The implication for policy makers is that the classical approach to post-crisis growth - an expansionary monetary policy through utilisation of the credit cycle to boost domestic demand - is not available as a stand alone tool. Deeper structural measures are required, and all rely on an environment of confidence.

Nor ineffectual leadership

Japan is an excellent example of how not to manage an economy. Market forces were not allowed to work by a bureaucracy and political leadership that were unable to enable required change, with the result being a Japan that has become growingly risk averse since 1991.

M1 as a percentage pf GDP has risen over this period from 25% to a staggering 77% today, compared to the US which has gone from 28% in 1959 to 10% today.

Given the Bank of Japan's 'zero interest rate policy', this seems paradoxical, until we equate apparent negative real interest rates with a lack of domestic confidence and risk appetite, giving rise to a vicious deflationary cycle - the failure to enable domestic structural reforms, including normalisation of interest rates, has further neutralised the exchange rate mechanism's effectiveness.

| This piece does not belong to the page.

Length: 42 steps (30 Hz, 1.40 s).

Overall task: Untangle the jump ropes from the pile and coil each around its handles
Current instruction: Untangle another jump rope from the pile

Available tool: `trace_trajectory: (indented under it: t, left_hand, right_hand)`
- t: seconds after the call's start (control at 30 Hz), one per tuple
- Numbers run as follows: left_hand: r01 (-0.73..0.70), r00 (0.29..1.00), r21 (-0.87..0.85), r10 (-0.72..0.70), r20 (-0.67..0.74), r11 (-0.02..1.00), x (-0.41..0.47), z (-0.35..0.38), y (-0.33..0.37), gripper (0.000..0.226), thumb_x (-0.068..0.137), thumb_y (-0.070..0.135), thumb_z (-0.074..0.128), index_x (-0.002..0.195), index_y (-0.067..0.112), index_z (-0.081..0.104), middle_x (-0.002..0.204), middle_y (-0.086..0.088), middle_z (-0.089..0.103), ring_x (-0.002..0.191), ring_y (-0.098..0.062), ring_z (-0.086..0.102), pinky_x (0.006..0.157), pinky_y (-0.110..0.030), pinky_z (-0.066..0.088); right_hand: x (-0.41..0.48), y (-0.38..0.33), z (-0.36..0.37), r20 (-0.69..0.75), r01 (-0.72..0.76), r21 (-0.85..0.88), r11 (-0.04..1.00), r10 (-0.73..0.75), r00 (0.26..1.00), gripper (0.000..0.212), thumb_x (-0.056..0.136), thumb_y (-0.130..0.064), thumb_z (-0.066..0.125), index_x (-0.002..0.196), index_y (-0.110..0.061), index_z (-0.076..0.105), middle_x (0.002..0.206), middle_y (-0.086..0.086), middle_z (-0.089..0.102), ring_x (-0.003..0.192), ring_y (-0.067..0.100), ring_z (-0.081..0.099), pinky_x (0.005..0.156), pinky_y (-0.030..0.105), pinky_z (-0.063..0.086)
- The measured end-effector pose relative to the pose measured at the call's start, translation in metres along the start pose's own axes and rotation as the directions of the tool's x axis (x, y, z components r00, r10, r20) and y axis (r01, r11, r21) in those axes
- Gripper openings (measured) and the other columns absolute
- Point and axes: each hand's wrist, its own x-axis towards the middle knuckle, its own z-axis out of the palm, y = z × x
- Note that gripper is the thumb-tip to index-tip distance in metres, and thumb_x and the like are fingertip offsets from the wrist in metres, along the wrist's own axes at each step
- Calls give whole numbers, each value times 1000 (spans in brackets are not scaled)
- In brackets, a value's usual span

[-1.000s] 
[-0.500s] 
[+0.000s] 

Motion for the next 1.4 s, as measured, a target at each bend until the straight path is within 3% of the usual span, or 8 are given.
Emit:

The implication is a residual fear of unemployment, lack of confidence in the wealth effect (asset price appreciation), aversion to risk, and fear the social security net is inadequate.

But don't forget the countryside

As Thailand demonstrated, engagement of the underperforming rural economy through structural changes in specialisation and the development of new products, the opening of new markets for those products, movement away from the informal economy through the availability of finance at non-usurious rates of interest, placing finance in the direct hands of rural users, and large scale projects with measurable effects on logistics and efficiency, had the effect of rapidly raising growth, and spreading economic benefits across the wider economy. The tax net widened dramatically, providing further evidence of the latent potential of the rural economy and potential for investment returns in this sector.

The challenge is to continue to provide the enabling infrastructure and confidence building tools, to keep that growth going.

As an example of what not to do, one had to look to Hong Kong, whose maintenance of a pegged exchange rate put its citizenry through a prolonged "death by a thousand cuts" as the challenges of living with deflation were experienced. One measure of the erosion of confidence is the erosion of private sector bank credit, which, as a percent of GDP, remains lower today than in 1997. Another is nominal housing prices which are still not back to their pre-crisis levels.

Or housing prices

House prices are a very important element in the domestic confidence equation. A source of savings, typically a family's single largest asset and store of wealth, rising house prices elicit confidence across a range of decisions, from attitudes to debt, to saving, to investment and even family sizes, as a result of the wealth effect, and the general level of confidence this illicits. When house prices are smashed, as in much of Asia post the crisis, so is confidence. It is important to domestic confidence to see residential house prices rise, in both nominal and in real terms, to both release equity and to increase household borrowings. In most of Asia today real property prices are in decline.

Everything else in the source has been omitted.